• _Supplied material_
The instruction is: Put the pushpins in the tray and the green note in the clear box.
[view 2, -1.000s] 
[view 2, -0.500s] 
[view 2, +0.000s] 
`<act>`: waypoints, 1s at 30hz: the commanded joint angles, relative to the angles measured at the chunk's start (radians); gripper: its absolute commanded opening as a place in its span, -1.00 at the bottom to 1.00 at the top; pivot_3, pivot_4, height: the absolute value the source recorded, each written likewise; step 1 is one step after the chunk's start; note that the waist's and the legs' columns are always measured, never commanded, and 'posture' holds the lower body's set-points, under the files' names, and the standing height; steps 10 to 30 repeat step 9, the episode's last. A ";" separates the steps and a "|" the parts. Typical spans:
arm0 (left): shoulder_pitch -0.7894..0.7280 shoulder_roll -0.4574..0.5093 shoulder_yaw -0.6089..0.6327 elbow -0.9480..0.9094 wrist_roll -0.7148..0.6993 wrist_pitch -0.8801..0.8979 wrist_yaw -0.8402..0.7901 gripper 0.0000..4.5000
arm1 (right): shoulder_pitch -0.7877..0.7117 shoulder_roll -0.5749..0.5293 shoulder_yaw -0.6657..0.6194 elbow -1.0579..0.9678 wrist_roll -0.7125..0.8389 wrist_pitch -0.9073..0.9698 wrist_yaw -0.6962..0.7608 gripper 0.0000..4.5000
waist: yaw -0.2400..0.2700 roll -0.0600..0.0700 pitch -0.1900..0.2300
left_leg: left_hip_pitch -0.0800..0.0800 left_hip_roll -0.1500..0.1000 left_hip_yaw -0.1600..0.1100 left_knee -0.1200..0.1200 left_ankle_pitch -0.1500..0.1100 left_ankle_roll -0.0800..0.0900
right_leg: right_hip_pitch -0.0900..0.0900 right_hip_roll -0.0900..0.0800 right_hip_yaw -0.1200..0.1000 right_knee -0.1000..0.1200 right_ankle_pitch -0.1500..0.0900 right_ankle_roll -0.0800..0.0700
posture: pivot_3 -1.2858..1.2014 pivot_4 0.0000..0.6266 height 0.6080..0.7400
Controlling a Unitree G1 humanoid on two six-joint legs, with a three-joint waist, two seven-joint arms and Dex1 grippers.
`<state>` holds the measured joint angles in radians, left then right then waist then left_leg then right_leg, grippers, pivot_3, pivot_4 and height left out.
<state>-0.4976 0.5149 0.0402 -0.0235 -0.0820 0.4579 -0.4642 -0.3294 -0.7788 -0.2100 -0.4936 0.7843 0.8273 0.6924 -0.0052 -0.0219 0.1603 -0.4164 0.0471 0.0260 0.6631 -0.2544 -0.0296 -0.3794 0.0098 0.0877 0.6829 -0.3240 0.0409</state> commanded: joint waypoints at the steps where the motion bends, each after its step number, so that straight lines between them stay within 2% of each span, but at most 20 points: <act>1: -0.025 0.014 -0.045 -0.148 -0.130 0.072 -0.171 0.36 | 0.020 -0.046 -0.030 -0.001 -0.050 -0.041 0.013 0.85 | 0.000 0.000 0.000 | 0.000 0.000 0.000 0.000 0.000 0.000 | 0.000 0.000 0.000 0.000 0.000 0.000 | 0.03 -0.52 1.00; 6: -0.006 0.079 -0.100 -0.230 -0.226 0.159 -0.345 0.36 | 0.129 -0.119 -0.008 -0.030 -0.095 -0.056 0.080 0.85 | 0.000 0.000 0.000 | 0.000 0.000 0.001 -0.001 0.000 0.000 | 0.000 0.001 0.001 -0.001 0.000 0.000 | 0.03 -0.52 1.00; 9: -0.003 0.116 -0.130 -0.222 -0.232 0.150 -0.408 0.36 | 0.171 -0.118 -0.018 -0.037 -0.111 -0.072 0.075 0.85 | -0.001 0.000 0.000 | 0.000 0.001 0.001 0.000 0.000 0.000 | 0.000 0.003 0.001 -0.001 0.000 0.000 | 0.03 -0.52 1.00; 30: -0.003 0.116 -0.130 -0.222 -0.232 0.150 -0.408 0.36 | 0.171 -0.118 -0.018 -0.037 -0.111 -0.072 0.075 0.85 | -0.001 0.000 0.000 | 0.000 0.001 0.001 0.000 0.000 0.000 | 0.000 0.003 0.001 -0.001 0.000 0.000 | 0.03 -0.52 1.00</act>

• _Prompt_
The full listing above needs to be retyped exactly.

• _Response to this exercise_
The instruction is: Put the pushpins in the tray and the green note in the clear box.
[view 2, -1.000s] 
[view 2, -0.500s] 
[view 2, +0.000s] 
`<act>`: waypoints, 1s at 30hz: the commanded joint angles, relative to the angles measured at the chunk's start (radians); gripper: its absolute commanded opening as a place in its span, -1.00 at the bottom to 1.00 at the top; pivot_3, pivot_4, height: the absolute value the source recorded, each written likewise; step 1 is one step after the chunk's start; note that the waist's and the legs' columns are always measured, never commanded, and 'posture' holds the lower body's set-points, under the files' names, and the standing height; steps 10 to 30 repeat step 9, the episode's last. A ";" separates the steps and a "|" the parts. Typical spans:
arm0 (left): shoulder_pitch -0.7894..0.7280 shoulder_roll -0.4574..0.5093 shoulder_yaw -0.6089..0.6327 elbow -0.9480..0.9094 wrist_roll -0.7148..0.6993 wrist_pitch -0.8801..0.8979 wrist_yaw -0.8402..0.7901 gripper 0.0000..4.5000
arm1 (right): shoulder_pitch -0.7877..0.7117 shoulder_roll -0.5749..0.5293 shoulder_yaw -0.6657..0.6194 elbow -1.0579..0.9678 wrist_roll -0.7125..0.8389 wrist_pitch -0.9073..0.9698 wrist_yaw -0.6962..0.7608 gripper 0.0000..4.5000
waist: yaw -0.2400..0.2700 roll -0.0600..0.0700 pitch -0.1900..0.2300
left_leg: left_hip_pitch -0.0800..0.0800 left_hip_roll -0.1500..0.1000 left_hip_yaw -0.1600..0.1100 left_knee -0.1200..0.1200 left_ankle_pitch -0.1500..0.1100 left_ankle_roll -0.0800..0.0900
right_leg: right_hip_pitch -0.0900..0.0900 right_hip_roll -0.0900..0.0800 right_hip_yaw -0.1200..0.1000 right_knee -0.1000..0.1200 right_ankle_pitch -0.1500..0.0900 right_ankle_roll -0.0800..0.0700
posture: pivot_3 -1.2858..1.2014 pivot_4 0.0000..0.6266 height 0.6080..0.7400
Controlling a Unitree G1 humanoid on two six-joint legs, with a three-joint waist, two seven-joint arms and Dex1 grippers.
`<state>` holds the measured joint angles in radians, left then right then waist then left_leg then right_leg, grippers, pivot_3, pivot_4 and height left out.
<state>-0.4976 0.5149 0.0402 -0.0235 -0.0820 0.4579 -0.4642 -0.3294 -0.7788 -0.2100 -0.4936 0.7843 0.8273 0.6924 -0.0052 -0.0219 0.1603 -0.4164 0.0471 0.0260 0.6631 -0.2544 -0.0296 -0.3794 0.0098 0.0877 0.6829 -0.3240 0.0409</state> commanded: joint waypoints at the steps where the motion bends, each after its step number, so that straight lines between them stay within 2% of each span, but at most 20 points: <act>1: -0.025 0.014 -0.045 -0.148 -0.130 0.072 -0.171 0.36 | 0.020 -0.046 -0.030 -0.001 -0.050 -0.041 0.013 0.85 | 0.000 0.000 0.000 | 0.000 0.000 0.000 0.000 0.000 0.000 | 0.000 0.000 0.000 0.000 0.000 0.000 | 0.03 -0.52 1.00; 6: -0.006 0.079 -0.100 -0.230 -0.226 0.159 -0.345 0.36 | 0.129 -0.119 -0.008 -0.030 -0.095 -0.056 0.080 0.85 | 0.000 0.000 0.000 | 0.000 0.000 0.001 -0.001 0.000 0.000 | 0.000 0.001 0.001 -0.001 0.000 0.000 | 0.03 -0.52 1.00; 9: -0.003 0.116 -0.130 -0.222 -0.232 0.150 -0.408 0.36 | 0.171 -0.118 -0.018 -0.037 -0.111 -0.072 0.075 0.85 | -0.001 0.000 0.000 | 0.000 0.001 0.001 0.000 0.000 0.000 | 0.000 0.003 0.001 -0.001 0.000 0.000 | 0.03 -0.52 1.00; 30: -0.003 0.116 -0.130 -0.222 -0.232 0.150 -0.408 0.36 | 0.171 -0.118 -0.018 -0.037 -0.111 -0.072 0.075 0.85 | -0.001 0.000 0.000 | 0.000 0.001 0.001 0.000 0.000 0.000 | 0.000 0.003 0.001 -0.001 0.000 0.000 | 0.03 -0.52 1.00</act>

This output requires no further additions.